일 실시예에 따르면, 도시된 바와 같이, 가속기 라이브러리 함수의 입력 데이터(510)는 복수의 부분 입력 데이터 세트(520_1, 520_2, ..., 520_n)로 분할될 수 있다. 분할된 복수의 부분 입력 데이터 세트(520_1, 520_2, ..., 520_n)의 각각 및 해당 가속기 라이브러리 함수는 복수의 가속기(530_1, 530_2, ..., 530_n)의 각각에 할당될 수 있다.According to an embodiment, as shown, the input data 510 of the accelerator library function may be divided into a plurality of partial input data sets 520_1, 520_2, ..., 520_n. Each of the divided plurality of partial input data sets 520_1, 520_2, ..., 520_n and a corresponding accelerator library function may be assigned to each of the plurality of accelerators 530_1, 530_2, ..., 530_n.

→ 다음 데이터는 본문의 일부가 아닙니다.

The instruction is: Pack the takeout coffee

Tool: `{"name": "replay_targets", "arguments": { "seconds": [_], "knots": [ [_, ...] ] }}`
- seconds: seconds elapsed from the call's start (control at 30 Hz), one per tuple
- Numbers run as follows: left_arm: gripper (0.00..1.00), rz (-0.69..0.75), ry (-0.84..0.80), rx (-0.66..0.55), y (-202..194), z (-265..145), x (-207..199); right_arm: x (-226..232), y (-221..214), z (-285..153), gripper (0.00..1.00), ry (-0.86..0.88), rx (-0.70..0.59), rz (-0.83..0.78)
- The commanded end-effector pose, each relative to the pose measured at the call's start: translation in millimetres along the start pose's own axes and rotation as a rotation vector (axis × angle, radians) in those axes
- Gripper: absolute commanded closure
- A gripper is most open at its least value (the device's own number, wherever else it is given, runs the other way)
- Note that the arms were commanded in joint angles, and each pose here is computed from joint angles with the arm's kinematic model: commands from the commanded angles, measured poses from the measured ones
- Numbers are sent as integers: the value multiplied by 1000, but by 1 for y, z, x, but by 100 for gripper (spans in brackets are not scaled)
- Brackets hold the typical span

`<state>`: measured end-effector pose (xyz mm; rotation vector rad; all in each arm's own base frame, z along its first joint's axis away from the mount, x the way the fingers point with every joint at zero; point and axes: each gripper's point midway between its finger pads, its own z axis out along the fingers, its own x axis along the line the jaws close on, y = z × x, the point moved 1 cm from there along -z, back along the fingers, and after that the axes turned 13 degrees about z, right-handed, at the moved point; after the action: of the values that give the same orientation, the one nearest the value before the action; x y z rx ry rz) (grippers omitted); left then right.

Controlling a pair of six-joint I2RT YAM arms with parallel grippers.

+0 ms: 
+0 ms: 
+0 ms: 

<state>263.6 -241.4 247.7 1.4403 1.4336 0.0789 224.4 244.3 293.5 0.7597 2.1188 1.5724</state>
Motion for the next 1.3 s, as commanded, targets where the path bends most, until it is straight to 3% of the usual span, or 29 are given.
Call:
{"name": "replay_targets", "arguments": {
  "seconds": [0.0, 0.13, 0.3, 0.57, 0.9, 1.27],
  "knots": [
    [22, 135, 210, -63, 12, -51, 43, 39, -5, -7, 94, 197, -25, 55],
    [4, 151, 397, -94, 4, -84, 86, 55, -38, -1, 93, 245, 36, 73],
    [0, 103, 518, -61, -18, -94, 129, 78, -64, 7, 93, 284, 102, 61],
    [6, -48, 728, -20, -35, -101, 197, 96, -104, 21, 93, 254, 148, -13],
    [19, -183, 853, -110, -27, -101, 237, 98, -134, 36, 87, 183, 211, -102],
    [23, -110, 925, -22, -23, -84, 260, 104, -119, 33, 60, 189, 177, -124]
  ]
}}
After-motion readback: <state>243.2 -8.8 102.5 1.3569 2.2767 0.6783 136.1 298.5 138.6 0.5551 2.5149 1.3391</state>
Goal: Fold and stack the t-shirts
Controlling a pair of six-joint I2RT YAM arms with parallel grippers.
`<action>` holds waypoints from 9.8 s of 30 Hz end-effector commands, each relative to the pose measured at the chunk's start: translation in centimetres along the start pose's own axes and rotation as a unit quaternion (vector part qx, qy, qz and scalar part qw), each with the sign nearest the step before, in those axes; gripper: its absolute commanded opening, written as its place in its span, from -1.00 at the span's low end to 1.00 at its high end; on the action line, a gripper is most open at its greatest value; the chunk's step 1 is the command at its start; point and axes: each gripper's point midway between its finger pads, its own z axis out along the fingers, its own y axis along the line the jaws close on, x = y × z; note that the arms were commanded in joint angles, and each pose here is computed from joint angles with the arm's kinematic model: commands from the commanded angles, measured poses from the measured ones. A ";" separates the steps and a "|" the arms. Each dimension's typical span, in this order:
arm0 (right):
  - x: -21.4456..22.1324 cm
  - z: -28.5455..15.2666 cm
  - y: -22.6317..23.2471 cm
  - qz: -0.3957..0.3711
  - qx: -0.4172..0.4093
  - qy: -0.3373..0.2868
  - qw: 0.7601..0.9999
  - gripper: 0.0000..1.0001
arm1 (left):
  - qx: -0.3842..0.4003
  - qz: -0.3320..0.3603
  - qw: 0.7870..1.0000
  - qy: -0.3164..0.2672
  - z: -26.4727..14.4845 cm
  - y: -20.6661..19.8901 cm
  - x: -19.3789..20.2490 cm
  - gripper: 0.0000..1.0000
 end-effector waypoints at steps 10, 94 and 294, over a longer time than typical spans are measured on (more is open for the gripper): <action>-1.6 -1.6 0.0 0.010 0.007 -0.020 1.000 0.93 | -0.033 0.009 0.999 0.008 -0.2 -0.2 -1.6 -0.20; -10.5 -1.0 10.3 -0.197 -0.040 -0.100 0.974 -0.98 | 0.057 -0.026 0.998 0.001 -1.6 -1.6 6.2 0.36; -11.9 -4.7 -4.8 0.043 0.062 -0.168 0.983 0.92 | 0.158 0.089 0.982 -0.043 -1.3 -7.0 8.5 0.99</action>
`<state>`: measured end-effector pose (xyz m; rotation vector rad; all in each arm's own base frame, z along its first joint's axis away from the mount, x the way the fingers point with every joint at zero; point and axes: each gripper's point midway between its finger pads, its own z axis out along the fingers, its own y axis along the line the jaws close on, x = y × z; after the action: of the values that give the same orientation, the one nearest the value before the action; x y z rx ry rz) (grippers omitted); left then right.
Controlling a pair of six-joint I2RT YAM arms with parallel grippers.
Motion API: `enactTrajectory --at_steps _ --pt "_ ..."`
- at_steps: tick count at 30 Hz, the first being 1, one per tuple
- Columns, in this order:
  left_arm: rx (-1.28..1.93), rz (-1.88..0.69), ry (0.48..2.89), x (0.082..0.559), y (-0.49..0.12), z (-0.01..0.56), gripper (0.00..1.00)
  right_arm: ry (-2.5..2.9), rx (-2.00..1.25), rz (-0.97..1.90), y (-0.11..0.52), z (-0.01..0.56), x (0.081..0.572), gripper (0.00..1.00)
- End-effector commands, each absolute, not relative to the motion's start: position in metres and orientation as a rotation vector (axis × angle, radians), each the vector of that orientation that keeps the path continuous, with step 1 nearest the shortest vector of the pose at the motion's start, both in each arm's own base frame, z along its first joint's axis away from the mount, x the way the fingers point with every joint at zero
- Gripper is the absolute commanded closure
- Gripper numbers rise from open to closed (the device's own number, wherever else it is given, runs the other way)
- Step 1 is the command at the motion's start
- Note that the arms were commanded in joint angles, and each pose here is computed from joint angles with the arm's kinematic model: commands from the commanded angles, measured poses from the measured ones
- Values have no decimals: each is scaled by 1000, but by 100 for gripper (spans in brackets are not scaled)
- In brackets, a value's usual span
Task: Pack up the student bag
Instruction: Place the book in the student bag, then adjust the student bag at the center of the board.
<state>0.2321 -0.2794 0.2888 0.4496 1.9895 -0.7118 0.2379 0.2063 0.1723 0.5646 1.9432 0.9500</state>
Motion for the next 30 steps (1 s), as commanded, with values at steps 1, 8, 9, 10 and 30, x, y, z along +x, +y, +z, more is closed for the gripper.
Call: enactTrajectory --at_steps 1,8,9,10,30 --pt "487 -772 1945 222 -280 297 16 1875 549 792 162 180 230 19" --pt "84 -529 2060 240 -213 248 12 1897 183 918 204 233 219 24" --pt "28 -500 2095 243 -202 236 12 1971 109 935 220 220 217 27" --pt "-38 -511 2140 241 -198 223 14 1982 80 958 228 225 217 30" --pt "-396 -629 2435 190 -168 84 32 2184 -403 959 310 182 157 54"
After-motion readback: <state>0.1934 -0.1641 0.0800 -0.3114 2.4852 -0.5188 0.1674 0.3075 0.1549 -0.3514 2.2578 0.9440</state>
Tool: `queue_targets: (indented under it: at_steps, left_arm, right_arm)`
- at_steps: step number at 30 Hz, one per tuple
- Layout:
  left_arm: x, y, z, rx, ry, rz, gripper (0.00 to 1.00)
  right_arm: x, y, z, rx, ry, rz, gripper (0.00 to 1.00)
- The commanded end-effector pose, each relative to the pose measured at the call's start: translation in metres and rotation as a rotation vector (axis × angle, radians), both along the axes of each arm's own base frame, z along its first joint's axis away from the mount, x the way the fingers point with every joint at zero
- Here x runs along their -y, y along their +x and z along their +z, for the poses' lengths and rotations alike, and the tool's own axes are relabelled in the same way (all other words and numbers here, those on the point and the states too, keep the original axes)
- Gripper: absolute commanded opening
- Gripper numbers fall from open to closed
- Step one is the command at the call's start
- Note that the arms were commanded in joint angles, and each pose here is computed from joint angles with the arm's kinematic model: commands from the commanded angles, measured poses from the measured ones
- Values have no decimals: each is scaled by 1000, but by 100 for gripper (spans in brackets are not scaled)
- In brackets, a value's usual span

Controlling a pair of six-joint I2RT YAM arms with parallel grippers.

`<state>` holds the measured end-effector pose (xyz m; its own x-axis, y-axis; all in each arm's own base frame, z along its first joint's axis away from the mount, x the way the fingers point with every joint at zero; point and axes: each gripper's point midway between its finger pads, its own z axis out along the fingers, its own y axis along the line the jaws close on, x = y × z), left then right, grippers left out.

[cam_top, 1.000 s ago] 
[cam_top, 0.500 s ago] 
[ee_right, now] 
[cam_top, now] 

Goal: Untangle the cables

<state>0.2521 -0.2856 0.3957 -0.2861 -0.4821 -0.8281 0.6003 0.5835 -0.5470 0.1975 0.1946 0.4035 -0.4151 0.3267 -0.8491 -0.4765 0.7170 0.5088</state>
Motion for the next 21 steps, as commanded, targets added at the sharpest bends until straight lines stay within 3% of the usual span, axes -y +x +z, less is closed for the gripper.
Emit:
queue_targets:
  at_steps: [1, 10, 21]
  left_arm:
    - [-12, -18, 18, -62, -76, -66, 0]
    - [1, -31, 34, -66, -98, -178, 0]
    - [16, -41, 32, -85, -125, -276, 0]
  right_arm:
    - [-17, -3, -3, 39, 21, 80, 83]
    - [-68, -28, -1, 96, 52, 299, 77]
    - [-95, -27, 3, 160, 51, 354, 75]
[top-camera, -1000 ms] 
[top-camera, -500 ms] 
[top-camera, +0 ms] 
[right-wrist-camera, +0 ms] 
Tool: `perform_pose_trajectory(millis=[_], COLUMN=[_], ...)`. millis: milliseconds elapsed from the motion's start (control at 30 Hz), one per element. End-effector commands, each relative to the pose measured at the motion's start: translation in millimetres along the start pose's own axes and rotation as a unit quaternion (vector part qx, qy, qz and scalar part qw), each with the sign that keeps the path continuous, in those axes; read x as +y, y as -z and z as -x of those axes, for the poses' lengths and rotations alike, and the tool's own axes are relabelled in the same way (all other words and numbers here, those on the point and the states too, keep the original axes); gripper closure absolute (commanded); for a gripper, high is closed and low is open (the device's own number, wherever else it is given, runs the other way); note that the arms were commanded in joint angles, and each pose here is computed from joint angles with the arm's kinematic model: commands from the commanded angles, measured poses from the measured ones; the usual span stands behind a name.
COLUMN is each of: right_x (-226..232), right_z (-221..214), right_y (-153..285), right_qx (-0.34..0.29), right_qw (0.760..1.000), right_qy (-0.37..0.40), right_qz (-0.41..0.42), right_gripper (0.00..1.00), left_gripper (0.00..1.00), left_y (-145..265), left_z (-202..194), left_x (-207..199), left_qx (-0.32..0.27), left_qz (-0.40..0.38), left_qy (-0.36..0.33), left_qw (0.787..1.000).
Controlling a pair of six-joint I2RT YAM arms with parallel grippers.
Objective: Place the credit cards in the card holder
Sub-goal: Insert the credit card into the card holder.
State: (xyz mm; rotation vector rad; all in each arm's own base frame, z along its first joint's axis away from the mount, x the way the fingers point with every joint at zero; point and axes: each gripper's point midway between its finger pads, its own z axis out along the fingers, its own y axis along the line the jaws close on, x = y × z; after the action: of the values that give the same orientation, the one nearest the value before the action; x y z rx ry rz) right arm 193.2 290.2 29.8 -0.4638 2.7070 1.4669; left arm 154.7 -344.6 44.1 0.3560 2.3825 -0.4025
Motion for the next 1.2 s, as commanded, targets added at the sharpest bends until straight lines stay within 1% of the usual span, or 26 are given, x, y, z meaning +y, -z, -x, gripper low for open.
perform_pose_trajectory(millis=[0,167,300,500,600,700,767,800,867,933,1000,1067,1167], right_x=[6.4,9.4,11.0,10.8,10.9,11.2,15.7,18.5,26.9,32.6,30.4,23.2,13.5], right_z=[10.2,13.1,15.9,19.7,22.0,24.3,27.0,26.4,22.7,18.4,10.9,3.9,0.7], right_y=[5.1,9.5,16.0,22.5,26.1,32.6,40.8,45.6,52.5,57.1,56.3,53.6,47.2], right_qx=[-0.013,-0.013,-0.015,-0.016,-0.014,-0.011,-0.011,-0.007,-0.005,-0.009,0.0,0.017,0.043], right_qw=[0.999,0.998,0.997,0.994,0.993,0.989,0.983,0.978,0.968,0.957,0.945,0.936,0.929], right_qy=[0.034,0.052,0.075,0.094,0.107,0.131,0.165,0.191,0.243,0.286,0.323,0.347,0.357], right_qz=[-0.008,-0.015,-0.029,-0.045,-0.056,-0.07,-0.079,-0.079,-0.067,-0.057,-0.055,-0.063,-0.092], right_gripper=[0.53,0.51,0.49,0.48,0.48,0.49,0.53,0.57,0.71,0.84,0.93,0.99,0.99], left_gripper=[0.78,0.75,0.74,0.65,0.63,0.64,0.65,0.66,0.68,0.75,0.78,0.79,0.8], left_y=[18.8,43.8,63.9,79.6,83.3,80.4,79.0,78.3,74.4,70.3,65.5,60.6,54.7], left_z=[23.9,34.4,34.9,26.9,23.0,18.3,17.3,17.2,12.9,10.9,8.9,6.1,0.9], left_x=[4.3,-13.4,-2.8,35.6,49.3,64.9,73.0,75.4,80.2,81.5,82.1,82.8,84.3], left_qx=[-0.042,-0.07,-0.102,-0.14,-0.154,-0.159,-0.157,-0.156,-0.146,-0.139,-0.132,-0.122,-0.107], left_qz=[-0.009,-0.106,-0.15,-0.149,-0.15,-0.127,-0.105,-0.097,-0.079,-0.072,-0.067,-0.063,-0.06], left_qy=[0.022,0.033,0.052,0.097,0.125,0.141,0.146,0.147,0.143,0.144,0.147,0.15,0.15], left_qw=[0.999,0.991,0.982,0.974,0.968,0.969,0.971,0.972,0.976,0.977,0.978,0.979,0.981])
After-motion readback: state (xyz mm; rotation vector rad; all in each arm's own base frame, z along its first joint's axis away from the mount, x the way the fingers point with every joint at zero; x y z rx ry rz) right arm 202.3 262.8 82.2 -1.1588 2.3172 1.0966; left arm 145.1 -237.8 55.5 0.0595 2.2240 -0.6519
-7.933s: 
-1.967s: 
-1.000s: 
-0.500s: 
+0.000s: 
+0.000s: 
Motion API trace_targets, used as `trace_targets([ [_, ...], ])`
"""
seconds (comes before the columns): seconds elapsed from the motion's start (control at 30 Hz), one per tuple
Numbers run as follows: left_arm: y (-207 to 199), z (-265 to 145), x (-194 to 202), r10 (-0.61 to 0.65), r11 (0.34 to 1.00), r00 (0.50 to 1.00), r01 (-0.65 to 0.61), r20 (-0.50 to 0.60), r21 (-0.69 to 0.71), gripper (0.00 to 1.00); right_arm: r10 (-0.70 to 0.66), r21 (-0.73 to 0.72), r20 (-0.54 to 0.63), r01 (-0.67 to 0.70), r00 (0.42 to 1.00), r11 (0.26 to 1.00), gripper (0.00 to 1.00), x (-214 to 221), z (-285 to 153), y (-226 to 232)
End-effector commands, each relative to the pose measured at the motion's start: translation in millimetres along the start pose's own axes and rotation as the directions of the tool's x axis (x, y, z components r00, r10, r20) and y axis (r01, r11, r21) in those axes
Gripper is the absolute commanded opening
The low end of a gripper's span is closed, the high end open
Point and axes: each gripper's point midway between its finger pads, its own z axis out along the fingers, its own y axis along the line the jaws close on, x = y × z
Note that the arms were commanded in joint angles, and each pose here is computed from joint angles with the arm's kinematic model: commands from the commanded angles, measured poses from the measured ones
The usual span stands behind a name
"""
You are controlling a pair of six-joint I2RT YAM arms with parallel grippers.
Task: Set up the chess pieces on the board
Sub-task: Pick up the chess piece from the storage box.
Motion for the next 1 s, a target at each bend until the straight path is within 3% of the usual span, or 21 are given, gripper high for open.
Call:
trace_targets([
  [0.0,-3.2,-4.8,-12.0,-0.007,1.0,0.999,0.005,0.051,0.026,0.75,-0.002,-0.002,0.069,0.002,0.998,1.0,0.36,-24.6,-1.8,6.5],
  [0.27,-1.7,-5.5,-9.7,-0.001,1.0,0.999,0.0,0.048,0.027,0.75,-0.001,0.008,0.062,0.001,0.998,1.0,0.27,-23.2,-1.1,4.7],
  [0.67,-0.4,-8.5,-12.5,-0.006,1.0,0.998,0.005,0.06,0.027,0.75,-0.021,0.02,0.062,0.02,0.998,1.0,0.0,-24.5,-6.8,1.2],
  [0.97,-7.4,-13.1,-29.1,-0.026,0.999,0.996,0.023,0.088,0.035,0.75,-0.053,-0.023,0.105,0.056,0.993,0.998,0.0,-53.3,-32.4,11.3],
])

일 실시예에 따르면, 가속기 라이브러리 래퍼는, 입력 데이터(510)를 배치 단위로 입력 받은 경우, 복수의 가속기(530_1, 530_2, ..., 530_n)에 균등하게 분배할 수 있다. 예를 들어, Tensorflow나 Pytorch에서 뉴런에 해당하는 데이터의 메모리 레이아웃은 일반적으로 "NCHW" 또는 "NHWC"인데, 여기서 "N"이 가장 앞에 존재하므로, 가장 높은 차원이 배치인 레이아웃에 해당할 수 있다. 이에 따라, 클러스터 시스템에 포함된 가속기가 두 개라고 가정할 경우, 전체 데이터를 연속된 두 부분으로 나누어 두 개의 가속기에 분배할 수 있다.According to an embodiment, when the input data 510 is received in batch units, the accelerator library wrapper may equally distribute the input data 510 to the plurality of accelerators 530_1 , 530_2 , ..., 530_n. For example, in Tensorflow or Pytorch, the memory layout of data corresponding to neurons is usually "NCHW" or "NHWC", where "N" is first, so it may correspond to a layout where the highest dimension is a layout. . Accordingly, if it is assumed that there are two accelerators included in the cluster system, the entire data may be divided into two consecutive parts and distributed to the two accelerators.

다른 실시예에서, 분배되는 부분 입력 데이터의 처리 속도가 다르거나, 클러스터 시스템의 네트워크 구성 등으로 처리 성능의 차이가 있을 경우, 성능 차이를 고려하여 복수의 부분 입력 데이터 세트(520_1, 520_2, ..., 520_n)가 복수의 가속기에 차등하여 분배될 수 있다.In another embodiment, if the processing speed of the distributed partial input data is different or there is a difference in processing performance due to the network configuration of the cluster system, etc., the plurality of partial input data sets 520_1, 520_2, .. ., 520_n) may be differentially distributed to a plurality of accelerators.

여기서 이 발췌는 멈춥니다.